Traceability Engine for Clinical Submission Readiness.

Quantifies and explains end-to-end traceability between clinical submission artifacts (ADaM (Analysis Data Model) outputs, derivations, SDTM (Study Data Tabulation Model) sources, specs, code). Builds trace models from metadata and mapping sheets, computes trace levels, and emits standardized R4SUB (R for Regulatory Submission) evidence table rows via 'r4subcore'.

r4subtrace

r4subtrace is the traceability engine in the R4SUB ecosystem. It quantifies and explains end-to-end traceability between clinical submission artifacts -- primarily ADaM outputs <-> derivations <-> SDTM sources <-> specs <-> code -- and converts trace evidence into standardized R4SUB Evidence Table rows (from r4subcore).
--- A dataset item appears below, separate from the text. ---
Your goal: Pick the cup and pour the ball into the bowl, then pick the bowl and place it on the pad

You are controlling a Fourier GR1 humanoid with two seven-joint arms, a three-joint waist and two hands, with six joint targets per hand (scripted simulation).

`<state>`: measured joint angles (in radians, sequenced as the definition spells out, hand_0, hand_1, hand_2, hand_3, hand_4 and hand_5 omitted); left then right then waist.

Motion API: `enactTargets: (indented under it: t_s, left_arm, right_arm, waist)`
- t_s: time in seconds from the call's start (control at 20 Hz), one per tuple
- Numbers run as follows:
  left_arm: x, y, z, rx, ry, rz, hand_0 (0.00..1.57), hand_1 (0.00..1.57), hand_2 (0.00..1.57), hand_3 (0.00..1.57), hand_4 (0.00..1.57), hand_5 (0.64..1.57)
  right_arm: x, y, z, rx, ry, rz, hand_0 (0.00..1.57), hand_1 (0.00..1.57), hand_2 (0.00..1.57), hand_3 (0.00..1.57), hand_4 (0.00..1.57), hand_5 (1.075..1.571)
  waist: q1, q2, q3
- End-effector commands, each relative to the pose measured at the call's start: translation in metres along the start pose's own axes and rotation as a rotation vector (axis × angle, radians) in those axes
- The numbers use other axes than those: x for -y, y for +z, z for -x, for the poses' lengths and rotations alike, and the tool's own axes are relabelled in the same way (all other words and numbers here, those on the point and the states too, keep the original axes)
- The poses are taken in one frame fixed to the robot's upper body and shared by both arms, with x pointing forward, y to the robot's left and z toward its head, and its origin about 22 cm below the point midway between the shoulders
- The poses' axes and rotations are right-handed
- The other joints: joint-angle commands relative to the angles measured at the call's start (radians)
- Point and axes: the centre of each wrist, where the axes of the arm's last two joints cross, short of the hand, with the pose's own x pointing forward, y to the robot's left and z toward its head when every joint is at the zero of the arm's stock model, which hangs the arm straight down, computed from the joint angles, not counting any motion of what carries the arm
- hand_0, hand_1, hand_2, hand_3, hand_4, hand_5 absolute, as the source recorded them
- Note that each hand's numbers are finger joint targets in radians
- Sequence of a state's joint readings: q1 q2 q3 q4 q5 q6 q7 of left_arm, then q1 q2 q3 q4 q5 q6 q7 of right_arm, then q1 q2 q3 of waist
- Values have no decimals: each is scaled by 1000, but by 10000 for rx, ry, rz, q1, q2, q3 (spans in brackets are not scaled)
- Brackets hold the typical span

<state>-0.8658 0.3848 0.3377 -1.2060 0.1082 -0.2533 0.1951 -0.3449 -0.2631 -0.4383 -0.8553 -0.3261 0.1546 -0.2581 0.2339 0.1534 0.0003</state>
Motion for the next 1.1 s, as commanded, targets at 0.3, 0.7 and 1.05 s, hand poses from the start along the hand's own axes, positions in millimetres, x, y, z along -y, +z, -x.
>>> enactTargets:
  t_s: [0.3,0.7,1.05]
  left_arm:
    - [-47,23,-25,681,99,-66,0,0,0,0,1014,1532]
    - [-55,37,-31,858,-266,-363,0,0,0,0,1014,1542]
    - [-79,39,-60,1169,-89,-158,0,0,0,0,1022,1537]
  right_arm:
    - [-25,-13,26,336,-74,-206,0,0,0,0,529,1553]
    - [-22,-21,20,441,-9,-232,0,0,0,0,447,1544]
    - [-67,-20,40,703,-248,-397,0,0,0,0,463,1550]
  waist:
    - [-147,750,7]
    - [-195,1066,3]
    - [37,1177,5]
It focuses on answering one question:

Can we prove where each analysis variable/value came from, and can a reviewer follow it?

Why r4subtrace?

In real submissions, issues are rarely "a single failed rule." Many are trace failures:

  • Missing or ambiguous derivation documentation
  • ADaM variable not linkable to SDTM sources
  • Mismatch between spec and what code produces
  • Inconsistent naming across specs, define.xml, and datasets
  • Reviewer cannot reproduce or validate lineage

r4subtrace formalizes traceability as evidence + measurable indicators.

What r4subtrace measures

Traceability levels

  • L0 -- None: no linkage available
  • L1 -- Spec-only: ADaM spec defines derivation but no code mapping
  • L2 -- Spec + source mapping: ADaM var mapped to SDTM vars/domains
  • L3 -- Spec + code mapping: mapping exists with high confidence or derivation text

Installation

pak::pak(c("R4SUB/r4subcore", "R4SUB/r4subtrace"))

Quick start

1) Create run context

library(r4subcore)
library(r4subtrace)

ctx <- r4sub_run_context(study_id = "ABC123", environment = "DEV")

2) Load metadata

adam_meta <- read.csv("adam_metadata.csv")  # columns: dataset, variable, label, type
sdtm_meta <- read.csv("sdtm_metadata.csv")  # same structure

map <- read.csv("trace_map.csv")
# recommended columns:
# adam_dataset, adam_var, sdtm_domain, sdtm_var, derivation_text(optional), confidence(optional)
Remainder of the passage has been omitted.